Maar Moses gaf hem ten antwoord: Zijt gij afgunstig om mijnentwille? O, mocht heel het volk van Jahweh profeet zijn, omdat Jahweh zijn geest op hen had gelegd!
30 E Moisés recolheu-se ao acampamento, ele e os anciãos de Israel.
Daarna trok Moses zich met de oudsten van Israël in het legerkamp terug.
31 E saiu um vento do SENHOR, que trouxe codornizes do mar, e deixou-as sobre o acampamento, de um dia de caminho de um lado e do outro, ao redor do acampamento, e quase dois côvados sobre a face da terra.
Daarop zond Jahweh een wind, die uit de zee kwartels aanvoerde, en ze twee ellen boven de grond over de legerplaats joeg, en rondom de legerplaats een dagreis ver naar alle kanten.
32 Então o povo se levantou e recolheu para si codornizes durante todo aquele dia, e toda a noite, e todo o dia seguinte. O que recolheu menos recolheu dez ômeres; e as estenderam para si ao redor do acampamento.
En het volk bleef heel die dag en die nacht, en nog heel de volgende dag in de weer, om de kwartels te vangen; die het minst ving had nog tien chómer. Zij spreidden ze wijd rond de legerplaats uit.
33 A carne ainda estava entre os dentes deles, antes que fosse mastigada, quando o furor do SENHOR se acendeu no povo, e o SENHOR feriu o povo com uma praga muito grande.

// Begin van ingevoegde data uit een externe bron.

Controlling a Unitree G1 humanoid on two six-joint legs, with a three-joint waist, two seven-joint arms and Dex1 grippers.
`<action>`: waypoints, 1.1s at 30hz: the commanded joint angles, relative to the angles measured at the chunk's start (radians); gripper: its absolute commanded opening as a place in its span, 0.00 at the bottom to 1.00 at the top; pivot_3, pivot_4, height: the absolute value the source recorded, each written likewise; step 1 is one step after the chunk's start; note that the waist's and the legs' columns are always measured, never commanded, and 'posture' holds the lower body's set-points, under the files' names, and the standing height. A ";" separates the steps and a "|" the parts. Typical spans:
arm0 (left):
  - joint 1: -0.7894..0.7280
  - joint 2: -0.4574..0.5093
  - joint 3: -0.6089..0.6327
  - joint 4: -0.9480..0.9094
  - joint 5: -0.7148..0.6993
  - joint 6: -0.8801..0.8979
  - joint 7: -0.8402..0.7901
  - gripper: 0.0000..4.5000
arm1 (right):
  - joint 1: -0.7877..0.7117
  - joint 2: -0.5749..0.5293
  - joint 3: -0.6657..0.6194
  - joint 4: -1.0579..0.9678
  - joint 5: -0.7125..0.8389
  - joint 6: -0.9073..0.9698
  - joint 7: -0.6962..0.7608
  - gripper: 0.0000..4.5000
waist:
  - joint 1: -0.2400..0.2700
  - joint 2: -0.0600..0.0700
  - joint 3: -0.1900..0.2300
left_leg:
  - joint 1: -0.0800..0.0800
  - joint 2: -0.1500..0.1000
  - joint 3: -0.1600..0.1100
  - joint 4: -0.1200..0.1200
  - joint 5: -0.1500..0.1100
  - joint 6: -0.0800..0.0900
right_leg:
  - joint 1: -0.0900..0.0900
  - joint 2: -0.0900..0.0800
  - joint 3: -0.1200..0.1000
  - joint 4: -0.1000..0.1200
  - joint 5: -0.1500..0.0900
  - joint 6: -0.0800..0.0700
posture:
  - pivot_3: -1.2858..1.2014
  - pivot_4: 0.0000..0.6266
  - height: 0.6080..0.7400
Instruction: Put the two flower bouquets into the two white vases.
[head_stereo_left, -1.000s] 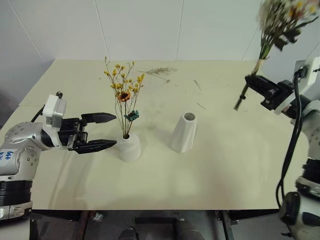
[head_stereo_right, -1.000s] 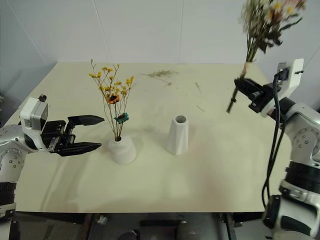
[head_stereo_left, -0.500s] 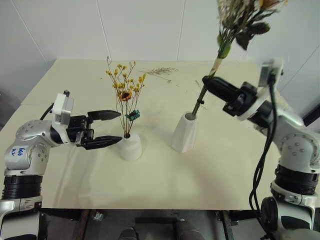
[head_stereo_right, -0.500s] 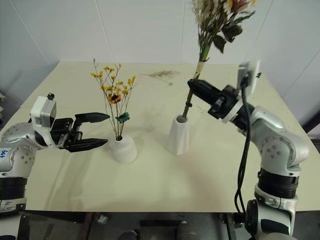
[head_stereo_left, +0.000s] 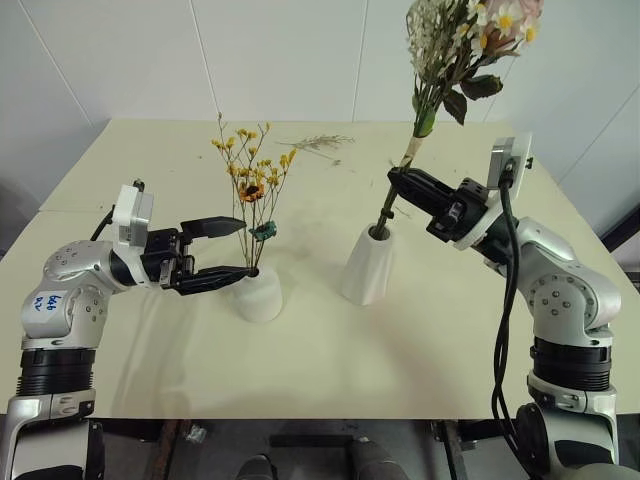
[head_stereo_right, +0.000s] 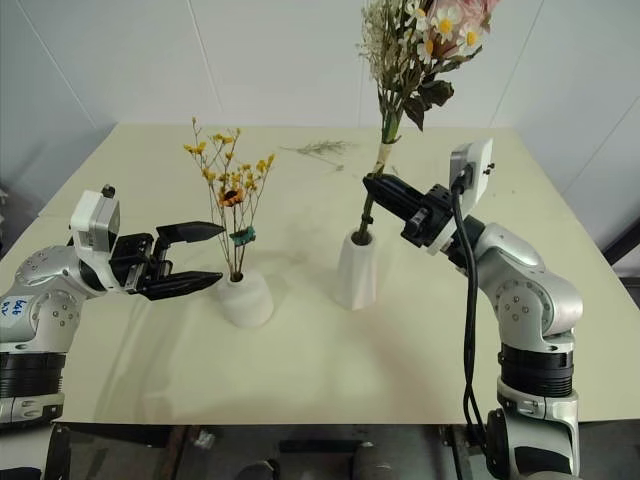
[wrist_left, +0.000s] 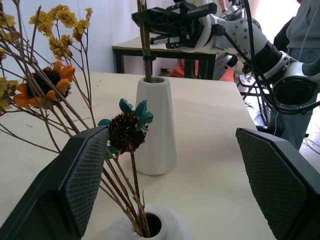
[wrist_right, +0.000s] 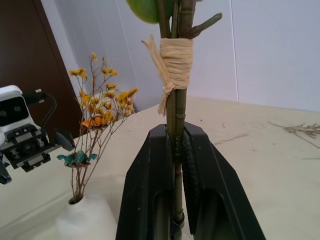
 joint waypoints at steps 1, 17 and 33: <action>-0.024 -0.001 0.018 -0.033 -0.005 -0.013 0.010 0.96 | 0.011 0.002 0.008 -0.033 -0.001 -0.039 0.023 0.10 | 0.000 0.000 0.000 | 0.000 0.000 0.000 0.000 0.000 0.000 | 0.000 0.000 0.000 0.000 0.000 0.000 | 0.52 0.24 1.00; -0.020 0.016 0.024 -0.024 0.008 -0.032 0.015 0.96 | 0.277 -0.242 -0.029 -0.138 -0.086 -0.130 0.211 0.88 | 0.011 0.000 0.000 | 0.000 0.000 0.000 0.000 0.000 0.000 | 0.000 0.000 0.000 -0.001 0.000 0.000 | 0.52 0.24 1.00; -0.100 0.096 -0.002 0.169 0.082 -0.093 -0.167 0.96 | 0.402 -0.571 -0.179 -0.089 -0.121 -0.242 0.482 0.88 | 0.002 0.000 0.000 | 0.006 -0.001 0.001 0.001 0.002 0.003 | 0.009 0.000 0.000 -0.006 0.001 0.000 | 0.52 0.24 1.00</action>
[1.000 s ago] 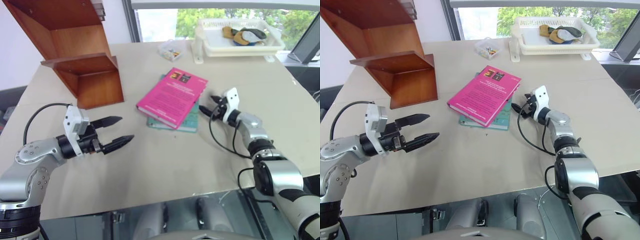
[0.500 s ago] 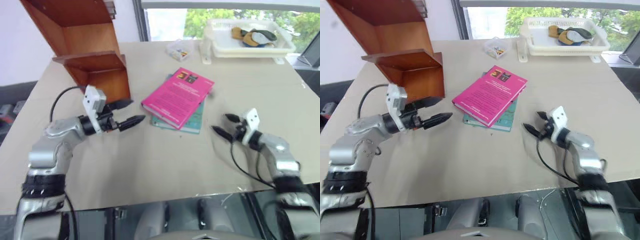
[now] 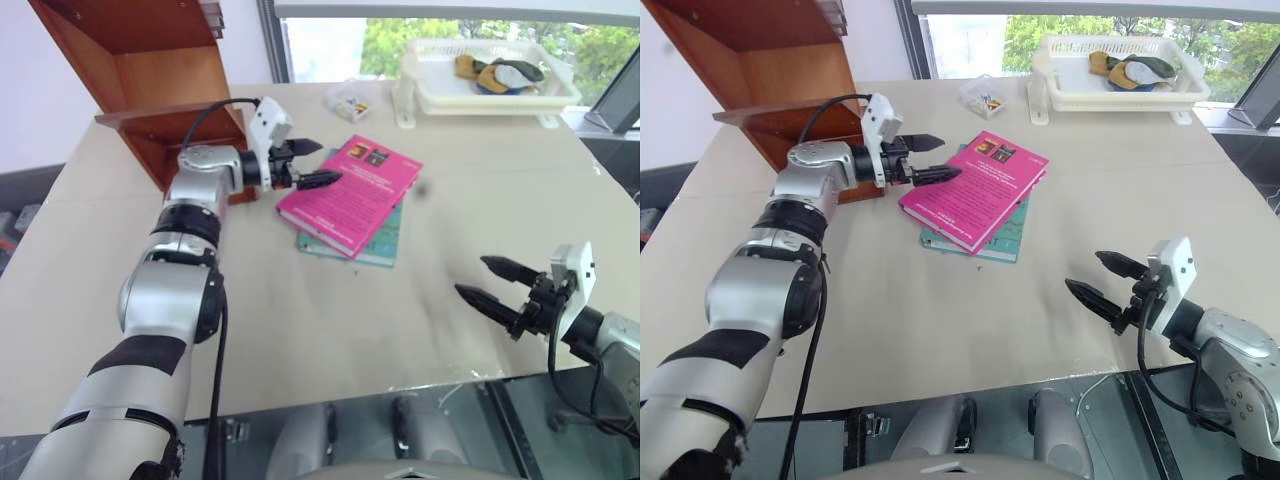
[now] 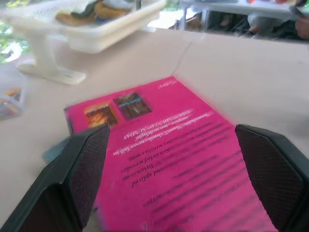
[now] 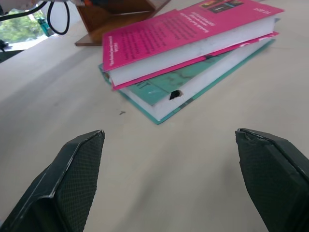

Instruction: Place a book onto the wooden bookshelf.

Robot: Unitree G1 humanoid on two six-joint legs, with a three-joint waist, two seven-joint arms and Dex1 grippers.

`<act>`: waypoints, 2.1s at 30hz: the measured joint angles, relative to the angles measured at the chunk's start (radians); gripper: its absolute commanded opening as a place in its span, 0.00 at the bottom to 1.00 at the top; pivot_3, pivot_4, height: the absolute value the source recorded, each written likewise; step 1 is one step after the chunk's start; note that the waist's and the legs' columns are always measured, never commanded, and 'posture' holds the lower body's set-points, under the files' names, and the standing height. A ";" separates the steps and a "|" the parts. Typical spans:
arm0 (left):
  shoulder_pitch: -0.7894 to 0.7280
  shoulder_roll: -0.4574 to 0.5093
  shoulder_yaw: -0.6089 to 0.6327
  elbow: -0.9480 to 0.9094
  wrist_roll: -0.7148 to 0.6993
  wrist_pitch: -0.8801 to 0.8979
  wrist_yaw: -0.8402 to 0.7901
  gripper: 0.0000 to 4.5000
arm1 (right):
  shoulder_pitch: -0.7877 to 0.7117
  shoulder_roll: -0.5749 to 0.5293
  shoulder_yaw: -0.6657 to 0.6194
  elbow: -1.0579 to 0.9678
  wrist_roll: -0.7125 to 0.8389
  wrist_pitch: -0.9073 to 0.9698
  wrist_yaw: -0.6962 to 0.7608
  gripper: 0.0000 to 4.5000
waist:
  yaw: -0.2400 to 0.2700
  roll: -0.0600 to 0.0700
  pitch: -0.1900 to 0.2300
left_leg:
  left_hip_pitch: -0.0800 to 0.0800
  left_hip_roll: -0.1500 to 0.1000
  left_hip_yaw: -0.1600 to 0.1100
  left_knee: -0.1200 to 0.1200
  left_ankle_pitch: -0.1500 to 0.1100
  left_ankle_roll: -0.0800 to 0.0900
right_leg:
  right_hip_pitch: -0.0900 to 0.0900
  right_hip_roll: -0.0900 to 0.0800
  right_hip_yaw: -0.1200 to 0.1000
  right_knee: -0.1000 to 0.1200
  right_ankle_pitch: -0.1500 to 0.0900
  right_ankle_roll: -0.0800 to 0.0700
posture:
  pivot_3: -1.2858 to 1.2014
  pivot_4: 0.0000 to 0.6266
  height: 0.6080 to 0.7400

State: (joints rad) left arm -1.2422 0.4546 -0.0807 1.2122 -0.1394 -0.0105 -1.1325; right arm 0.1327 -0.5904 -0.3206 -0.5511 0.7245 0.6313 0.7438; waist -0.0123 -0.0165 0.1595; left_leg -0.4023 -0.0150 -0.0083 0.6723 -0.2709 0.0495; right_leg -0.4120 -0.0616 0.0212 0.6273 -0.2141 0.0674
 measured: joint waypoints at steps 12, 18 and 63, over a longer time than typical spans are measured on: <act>-0.033 -0.029 0.006 0.119 0.117 -0.001 -0.053 1.00 | 0.046 -0.008 -0.004 -0.030 -0.001 -0.008 -0.055 0.99 | 0.003 -0.002 0.001 | 0.000 0.000 -0.001 0.000 0.000 0.001 | 0.000 -0.001 -0.001 0.001 0.000 0.001 | 0.52 0.24 1.00; -0.014 0.031 0.010 0.105 0.132 0.032 -0.237 1.00 | 0.032 -0.027 -0.004 -0.024 -0.007 -0.012 -0.054 0.99 | -0.001 -0.002 0.001 | 0.001 0.001 0.000 0.000 0.000 0.001 | 0.000 -0.001 0.000 0.003 0.000 0.000 | 0.52 0.24 1.00; 0.043 0.084 0.080 0.078 -0.037 0.385 -0.206 1.00 | -0.002 -0.075 -0.055 -0.003 0.144 -0.098 0.167 0.99 | 0.003 -0.003 0.001 | 0.001 0.001 -0.001 0.009 -0.001 0.001 | 0.001 -0.001 0.000 0.010 0.000 0.001 | 0.52 0.24 1.00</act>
State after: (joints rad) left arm -1.1990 0.5386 -0.0009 1.2906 -0.1765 0.3740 -1.3384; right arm 0.1305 -0.6656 -0.3754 -0.5537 0.8687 0.5334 0.9111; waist -0.0093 -0.0196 0.1608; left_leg -0.4015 -0.0136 -0.0090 0.6811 -0.2714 0.0504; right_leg -0.4113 -0.0628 0.0210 0.6374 -0.2146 0.0680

Maar nog was het vlees onverteerd tussen hun tanden of daar barstte Jahweh’s gramschap los tegen het volk, en richtte Jahweh een grote slachting onder hen aan.
34 Por isso aquele lugar recebeu o nome de Quibrote-Hataavá, porque ali sepultaram o povo que teve o desejo.
Daarom noemde men die plaats Kibrot-Hattaäwa; want men begroef daar het volk, dat gulzig was geweest.
35 De Quibrote-Hataavá o povo partiu para Hazerote, e ficaram em Hazerote.
Van Kibrot-Hattaäwa trok het volk naar Chaserot op, en het bleef te Chaserot.